And ensembles of decision trees, of which random forests are one, is perhaps the technique which most often comes up the top. And that is despite the fact that until the library that we're showing you today, Fast AI came along, there wasn't really any standard way to pre-process them properly and to properly set their parameters.

So I think it's even more strong than that. So yeah, I think this is where the difference between theory and practice is huge. So when I try to create a random forest regressor, what is that? Random forest regressor. OK, it's part of something called sklearn. sklearn is scikit-learn. It is by far the most popular and important package for machine learning in Python.

It does nearly everything. It's not the best at nearly everything, but it's perfectly good at nearly everything. So you might find in the next part of this course with your net, you're going to look at a different kind of decision tree ensemble called gradient boosting trees, where actually there's something called xgboost, which is better than gradient boosting trees in scikit-learn.
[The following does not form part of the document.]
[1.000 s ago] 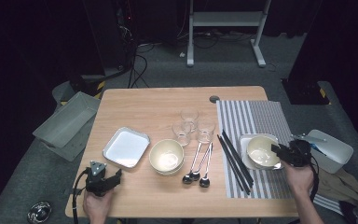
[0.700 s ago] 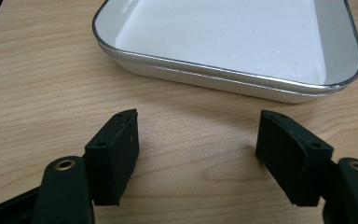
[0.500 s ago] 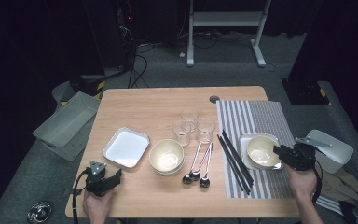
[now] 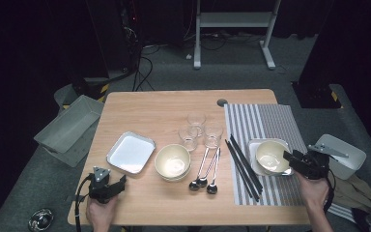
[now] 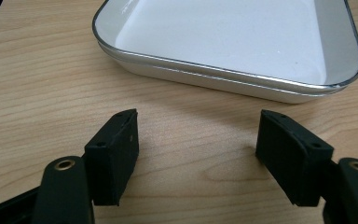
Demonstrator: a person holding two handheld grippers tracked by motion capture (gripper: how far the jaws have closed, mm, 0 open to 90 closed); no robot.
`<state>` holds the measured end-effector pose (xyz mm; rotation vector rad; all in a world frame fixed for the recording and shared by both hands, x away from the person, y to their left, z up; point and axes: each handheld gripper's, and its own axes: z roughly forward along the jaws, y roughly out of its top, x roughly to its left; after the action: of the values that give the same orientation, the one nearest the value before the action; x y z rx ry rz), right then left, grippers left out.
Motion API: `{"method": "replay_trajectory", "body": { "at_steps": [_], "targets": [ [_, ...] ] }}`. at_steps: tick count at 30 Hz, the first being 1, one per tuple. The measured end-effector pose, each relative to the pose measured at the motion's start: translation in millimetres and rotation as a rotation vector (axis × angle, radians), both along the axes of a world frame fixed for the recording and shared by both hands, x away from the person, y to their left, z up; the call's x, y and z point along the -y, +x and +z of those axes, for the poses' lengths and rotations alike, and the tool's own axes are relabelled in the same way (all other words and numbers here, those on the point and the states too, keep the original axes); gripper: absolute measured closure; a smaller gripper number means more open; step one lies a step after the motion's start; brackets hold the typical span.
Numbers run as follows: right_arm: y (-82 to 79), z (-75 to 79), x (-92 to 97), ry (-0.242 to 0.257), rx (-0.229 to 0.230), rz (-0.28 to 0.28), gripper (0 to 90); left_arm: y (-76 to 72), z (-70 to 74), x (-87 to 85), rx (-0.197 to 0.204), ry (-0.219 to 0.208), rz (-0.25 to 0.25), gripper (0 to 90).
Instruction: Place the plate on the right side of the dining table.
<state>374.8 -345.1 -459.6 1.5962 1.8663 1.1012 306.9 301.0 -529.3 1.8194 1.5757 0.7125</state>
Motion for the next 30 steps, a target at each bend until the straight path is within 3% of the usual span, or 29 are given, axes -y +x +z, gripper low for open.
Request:
{"method": "replay_trajectory", "body": {
  "at_steps": [10, 30],
  "targets": [
    [-2.8, 2.8, -4.9, -0.010, 0.022, 0.013, 52.5, 0.0, 0.0, 0.0, 0.000, 0.000, 0.000, 30.1],
    [-7.6, 7.2, -25.9, -0.040, 0.082, 0.101, 47.7, 0.2, 0.0, 0.2, 0.000, -0.001, 0.001, 30.1]
  ]
}}
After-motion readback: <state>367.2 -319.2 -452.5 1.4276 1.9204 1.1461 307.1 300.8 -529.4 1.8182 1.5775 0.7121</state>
But it's pretty good at everything, so I'm really going to focus on scikit-learn. Random forest, you can do two kinds of things with a random forest. If I hit tab, I haven't imported it. So let's go back to where we import. So you can hit tab in Jupyter Notebook to get tab completion for anything that's in your environment.

You'll see that there's also a random forest classifier. So in general, there's an important distinction between things which can predict continuous variables, and that's called regression, and therefore a method for doing that would be a regressor, and things that predict categorical variables, and that is called classification, and the things that do that are called classifiers.

So in our case, we're trying to predict a continuous variable price. So therefore we are doing regression, and therefore we need a regressor. A lot of people incorrectly use the word regression to refer to linear regression, which is just not at all true or appropriate. Regression means a machine learning model that's trying to predict some kind of continuous outcome.

It has a continuous dependent variable. So pretty much everything in scikit-learn has the same form. You first of all create an instance of an object for the machine learning model you want. You then call fit, passing in the independent variables, the things you want to use to predict, and the dependent variable, the thing that you want to predict.

So in our case, the dependent variable is the data frame's sale price column, and so the thing we want to use to predict is everything except that. In pandas, the drop method returns a new data frame with a list of columns removed. A list of rows or columns removed.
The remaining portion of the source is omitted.